Se vi capitasse in questo periodo di passare dalle parti di Marzio, un piccolo comune della provincia di Varese di appena 300 abitanti, potreste imbattervi in Carla Perrotti, una donna decisamente fuori dal comune. Esploratrice, documentarista e parte del club che annovera i migliori atleti del mondo (“Sector No Limits Team”), Perrotti è attualmente l’unica persona al mondo ad aver attraversato un deserto per ogni continente, compreso il temibile Taklamakan cinese, che prima di lei nessuno era riuscito a valicare. Ma cosa ha spinto uno spirito avventuroso e libero a scegliere un paesino come Marzio per i propri momenti di relax e di stop? Ecco la risposta. 

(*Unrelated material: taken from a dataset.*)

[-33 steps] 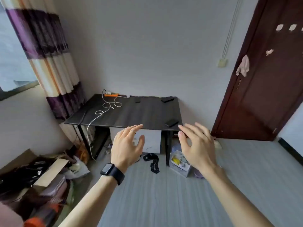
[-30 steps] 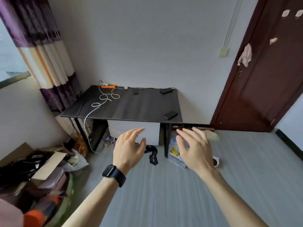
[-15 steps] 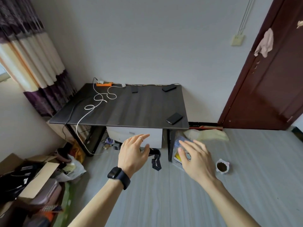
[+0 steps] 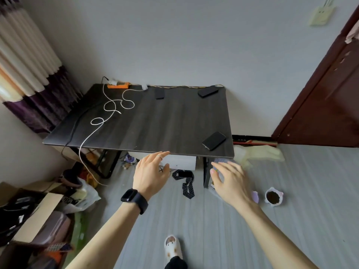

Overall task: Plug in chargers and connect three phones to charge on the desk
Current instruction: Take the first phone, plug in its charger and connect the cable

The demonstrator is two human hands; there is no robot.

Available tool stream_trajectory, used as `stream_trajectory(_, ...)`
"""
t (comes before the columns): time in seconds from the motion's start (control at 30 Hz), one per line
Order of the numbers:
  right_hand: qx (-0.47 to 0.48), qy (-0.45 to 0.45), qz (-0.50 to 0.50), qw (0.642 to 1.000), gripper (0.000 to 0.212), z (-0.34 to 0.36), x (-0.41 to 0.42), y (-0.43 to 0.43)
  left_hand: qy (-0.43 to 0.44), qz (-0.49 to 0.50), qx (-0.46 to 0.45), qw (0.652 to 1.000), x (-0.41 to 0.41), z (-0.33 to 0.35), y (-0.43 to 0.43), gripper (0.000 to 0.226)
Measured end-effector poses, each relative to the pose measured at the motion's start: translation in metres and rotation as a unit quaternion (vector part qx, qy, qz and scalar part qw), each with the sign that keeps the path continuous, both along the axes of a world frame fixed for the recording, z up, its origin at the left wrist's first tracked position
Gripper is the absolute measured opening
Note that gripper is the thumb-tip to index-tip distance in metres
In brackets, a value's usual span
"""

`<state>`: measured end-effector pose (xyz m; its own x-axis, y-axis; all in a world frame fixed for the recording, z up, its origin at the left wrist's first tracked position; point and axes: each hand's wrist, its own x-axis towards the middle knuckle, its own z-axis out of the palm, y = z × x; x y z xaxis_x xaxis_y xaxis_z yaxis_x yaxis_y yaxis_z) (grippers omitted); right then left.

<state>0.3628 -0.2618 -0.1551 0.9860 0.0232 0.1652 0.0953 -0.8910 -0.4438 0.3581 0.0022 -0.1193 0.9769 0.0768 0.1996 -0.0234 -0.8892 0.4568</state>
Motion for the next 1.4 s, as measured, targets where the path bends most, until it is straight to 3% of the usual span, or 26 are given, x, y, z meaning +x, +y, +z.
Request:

Cosa l’ha portata in questo paese di montagna così poco conosciuto?
La mia famiglia ha sempre avuto un legame molto forte con Marzio sin dagli anni ‘50, quando mio padre, milanese d’adozione, cercando un luogo di villeggiatura in cui trascorrere l’estate con la famiglia acquistò la foresteria della villa Bonomi e Bolchini, ai margini del paese nei pressi del bosco. Forse proprio qui ho forgiato il mio spirito d’avventura, arrampicandomi sugli alberi e accompagnando i pastori, tutti i giorni, quando portavano le bestie al pascolo. Così, anche dopo la morte dei miei genitori, né io né mio fratello abbiamo mai pensato di vendere questa casa e ci siamo sempre venuti qualche giorno in estate. Quando la moglie di mio figlio, nata in America, ha manifestato il desiderio di andarsene da Milano e venire a vivere qui per far crescere i suoi figli in mezzo alla natura, io e mio fratello siamo stati felici di cederle la casa. Il mio ruolo di nonna e i ricordi d’infanzia, hanno fatto il resto, ecco il motivo per il quale trascorro sempre più tempo a Marzio.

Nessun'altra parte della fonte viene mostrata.